Each line of data below is to be returned exactly, leaving out any picture.

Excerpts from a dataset
-----
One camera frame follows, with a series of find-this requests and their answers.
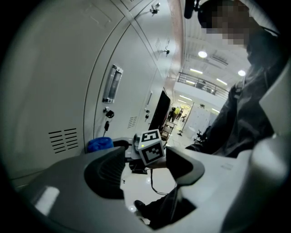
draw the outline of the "dark jacket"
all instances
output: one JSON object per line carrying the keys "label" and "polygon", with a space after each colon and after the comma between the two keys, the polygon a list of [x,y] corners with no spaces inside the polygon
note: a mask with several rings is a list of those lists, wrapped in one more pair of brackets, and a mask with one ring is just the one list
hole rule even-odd
{"label": "dark jacket", "polygon": [[273,134],[259,100],[278,78],[288,54],[268,32],[250,38],[247,46],[251,67],[243,81],[235,84],[220,114],[207,132],[207,141],[187,149],[226,157],[237,157]]}

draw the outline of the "ceiling light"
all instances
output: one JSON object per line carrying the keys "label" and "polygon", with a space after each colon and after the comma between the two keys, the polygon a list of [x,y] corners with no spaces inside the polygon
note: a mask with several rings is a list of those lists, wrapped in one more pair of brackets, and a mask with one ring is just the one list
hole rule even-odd
{"label": "ceiling light", "polygon": [[218,110],[216,110],[216,109],[214,109],[214,108],[212,108],[212,110],[213,110],[213,111],[216,111],[216,112],[218,112],[218,113],[220,113],[220,111],[218,111]]}
{"label": "ceiling light", "polygon": [[245,73],[244,71],[238,71],[238,74],[239,74],[240,76],[245,76],[245,75],[246,75],[246,73]]}
{"label": "ceiling light", "polygon": [[193,72],[197,72],[199,74],[203,74],[203,72],[201,72],[201,71],[197,71],[197,70],[194,70],[194,69],[190,69],[190,70],[193,71]]}
{"label": "ceiling light", "polygon": [[148,177],[147,179],[146,179],[146,183],[147,184],[150,184],[151,183],[151,178],[150,177]]}
{"label": "ceiling light", "polygon": [[188,97],[185,97],[185,96],[181,96],[181,95],[180,95],[180,97],[185,98],[185,99],[187,99],[187,100],[192,100],[192,99],[190,99],[190,98],[188,98]]}
{"label": "ceiling light", "polygon": [[202,58],[206,58],[206,57],[207,57],[207,53],[204,52],[204,51],[200,51],[200,52],[198,53],[198,55],[199,55],[199,57],[202,57]]}
{"label": "ceiling light", "polygon": [[135,206],[129,206],[128,209],[129,209],[130,212],[133,212],[133,213],[136,211],[136,207]]}
{"label": "ceiling light", "polygon": [[183,102],[183,103],[185,103],[185,104],[187,103],[187,102],[185,102],[185,101],[182,101],[182,100],[178,100],[178,101],[181,101],[181,102]]}
{"label": "ceiling light", "polygon": [[186,80],[186,82],[191,83],[191,84],[195,84],[195,82],[191,82],[191,81],[188,81],[188,80]]}
{"label": "ceiling light", "polygon": [[226,82],[224,82],[224,81],[222,81],[222,80],[220,80],[220,79],[216,79],[217,81],[219,81],[219,82],[222,82],[224,85],[227,85],[227,83]]}

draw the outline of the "shoe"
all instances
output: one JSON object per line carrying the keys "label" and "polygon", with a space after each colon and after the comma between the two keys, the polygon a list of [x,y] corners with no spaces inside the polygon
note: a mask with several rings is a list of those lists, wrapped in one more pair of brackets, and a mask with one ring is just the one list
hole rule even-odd
{"label": "shoe", "polygon": [[141,215],[144,218],[146,218],[145,217],[146,205],[143,202],[139,201],[139,200],[134,201],[133,204],[136,207],[136,209],[141,213]]}

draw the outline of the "ceiling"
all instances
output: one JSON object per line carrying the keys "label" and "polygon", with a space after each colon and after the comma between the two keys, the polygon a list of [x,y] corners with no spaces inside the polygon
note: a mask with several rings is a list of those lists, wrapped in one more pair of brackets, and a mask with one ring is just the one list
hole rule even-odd
{"label": "ceiling", "polygon": [[[180,95],[181,95],[181,96],[185,96],[185,97],[187,97],[187,98],[190,98],[191,100],[185,99],[185,98],[181,97]],[[189,105],[189,106],[192,106],[193,103],[194,103],[194,104],[197,104],[197,105],[204,104],[204,105],[205,105],[205,109],[207,109],[207,110],[209,110],[209,111],[211,111],[211,112],[217,114],[217,112],[215,112],[215,111],[212,110],[212,108],[217,109],[216,106],[214,106],[214,105],[212,105],[212,104],[210,104],[210,103],[208,103],[208,102],[206,102],[206,101],[203,101],[203,100],[201,100],[201,99],[195,98],[195,97],[193,97],[193,96],[188,96],[188,95],[186,95],[186,94],[184,94],[184,93],[182,93],[182,92],[174,91],[174,98],[175,98],[175,102],[173,103],[173,106],[174,106],[174,107],[175,107],[175,103],[176,103],[176,102],[177,102],[177,103],[180,103],[180,104],[182,104],[182,105],[183,105],[183,104],[187,104],[187,105]]]}
{"label": "ceiling", "polygon": [[[250,14],[261,26],[276,30],[271,21],[260,12],[252,1],[241,1],[250,8]],[[181,0],[181,7],[183,11],[185,0]],[[221,39],[221,35],[206,34],[204,29],[201,29],[196,12],[193,12],[193,16],[189,20],[183,18],[183,26],[184,62],[182,71],[184,73],[203,78],[227,90],[242,79],[238,75],[238,71],[247,72],[250,67],[244,48],[228,45],[227,41]],[[208,56],[200,58],[199,51],[205,51]],[[192,72],[191,68],[199,70],[203,74]],[[226,82],[227,86],[217,81],[217,78]]]}

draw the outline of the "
-----
* **Written answer**
One camera frame follows, with a series of find-this requests and their answers.
draw the outline of the "dark jacket"
all instances
output: one JSON object per line carrying the keys "label" and "polygon", with a space after each colon and after the comma between the two keys, the polygon a list of [x,y] corners with no spaces inside the polygon
note: a mask with several rings is a list of those lists, wrapped in one more pair of brackets, and a mask with one ring is just the one list
hole rule even-odd
{"label": "dark jacket", "polygon": [[273,134],[259,100],[278,78],[288,54],[268,32],[250,38],[247,46],[251,67],[243,81],[235,84],[220,114],[207,132],[207,141],[187,149],[226,157],[237,157]]}

draw the outline of the "ceiling light"
all instances
output: one JSON object per line carrying the keys "label" and "polygon", with a space after each colon and after the comma between the two keys, the polygon a list of [x,y] corners with no spaces inside the polygon
note: a mask with several rings is a list of those lists, wrapped in one more pair of brackets, and a mask with one ring is just the one list
hole rule even-odd
{"label": "ceiling light", "polygon": [[218,110],[216,110],[216,109],[214,109],[214,108],[212,108],[212,110],[213,110],[213,111],[216,111],[216,112],[218,112],[218,113],[220,113],[220,111],[218,111]]}
{"label": "ceiling light", "polygon": [[245,73],[244,71],[238,71],[238,74],[239,74],[240,76],[245,76],[245,75],[246,75],[246,73]]}
{"label": "ceiling light", "polygon": [[193,72],[197,72],[199,74],[203,74],[203,72],[201,72],[201,71],[197,71],[197,70],[194,70],[194,69],[190,69],[190,70],[193,71]]}
{"label": "ceiling light", "polygon": [[148,177],[147,179],[146,179],[146,183],[147,184],[150,184],[151,183],[151,178],[150,177]]}
{"label": "ceiling light", "polygon": [[188,97],[185,97],[185,96],[181,96],[181,95],[180,95],[180,97],[185,98],[185,99],[187,99],[187,100],[192,100],[192,99],[190,99],[190,98],[188,98]]}
{"label": "ceiling light", "polygon": [[202,58],[206,58],[206,57],[207,57],[207,53],[204,52],[204,51],[200,51],[200,52],[198,53],[198,55],[199,55],[199,57],[202,57]]}
{"label": "ceiling light", "polygon": [[135,206],[129,206],[128,209],[129,209],[130,212],[133,212],[133,213],[136,211],[136,207]]}
{"label": "ceiling light", "polygon": [[183,102],[183,103],[185,103],[185,104],[187,103],[187,102],[185,102],[185,101],[182,101],[182,100],[178,100],[178,101],[181,101],[181,102]]}
{"label": "ceiling light", "polygon": [[186,80],[186,82],[191,83],[191,84],[195,84],[195,82],[191,82],[191,81],[188,81],[188,80]]}
{"label": "ceiling light", "polygon": [[226,82],[224,82],[224,81],[222,81],[222,80],[220,80],[220,79],[216,79],[217,81],[219,81],[219,82],[222,82],[224,85],[227,85],[227,83]]}

draw the outline of the "shoe"
all instances
output: one JSON object per line carrying the keys "label" and "polygon", with a space after each colon and after the comma between the two keys, the polygon a list of [x,y] corners with no spaces inside the polygon
note: a mask with several rings is a list of those lists, wrapped in one more pair of brackets, and a mask with one ring is just the one list
hole rule even-odd
{"label": "shoe", "polygon": [[141,215],[144,218],[146,218],[145,217],[146,205],[143,202],[139,201],[139,200],[134,201],[133,204],[136,207],[136,209],[141,213]]}

draw the outline of the "ceiling"
all instances
output: one JSON object per line carrying the keys "label" and "polygon", with a space after each colon and after the comma between the two keys, the polygon a list of [x,y] corners with no spaces inside the polygon
note: a mask with several rings is a list of those lists, wrapped in one more pair of brackets, and a mask with one ring is just the one list
hole rule even-odd
{"label": "ceiling", "polygon": [[[180,95],[181,95],[181,96],[185,96],[185,97],[187,97],[187,98],[190,98],[191,100],[185,99],[185,98],[181,97]],[[189,105],[189,106],[192,106],[193,103],[194,103],[194,104],[197,104],[197,105],[204,104],[204,105],[205,105],[205,109],[207,109],[207,110],[209,110],[209,111],[211,111],[211,112],[217,114],[217,112],[215,112],[215,111],[212,110],[212,108],[217,109],[216,106],[214,106],[214,105],[212,105],[212,104],[210,104],[210,103],[208,103],[208,102],[206,102],[206,101],[203,101],[203,100],[201,100],[201,99],[195,98],[195,97],[193,97],[193,96],[188,96],[188,95],[186,95],[186,94],[184,94],[184,93],[182,93],[182,92],[174,91],[174,98],[175,98],[175,102],[173,103],[173,106],[174,106],[174,107],[175,107],[175,103],[176,103],[176,102],[177,102],[177,103],[180,103],[180,104],[182,104],[182,105],[183,105],[183,104],[187,104],[187,105]]]}
{"label": "ceiling", "polygon": [[[250,14],[261,26],[276,30],[271,21],[260,12],[252,1],[241,1],[250,8]],[[181,0],[181,7],[183,11],[185,0]],[[221,39],[221,35],[206,34],[204,29],[201,29],[196,12],[193,12],[193,16],[189,20],[183,18],[183,26],[184,62],[182,71],[184,73],[203,78],[227,90],[242,79],[238,75],[238,71],[247,72],[250,67],[244,48],[228,45],[227,41]],[[208,56],[200,58],[199,51],[205,51]],[[192,72],[191,68],[199,70],[203,74]],[[226,82],[227,86],[217,81],[217,78]]]}

draw the outline of the "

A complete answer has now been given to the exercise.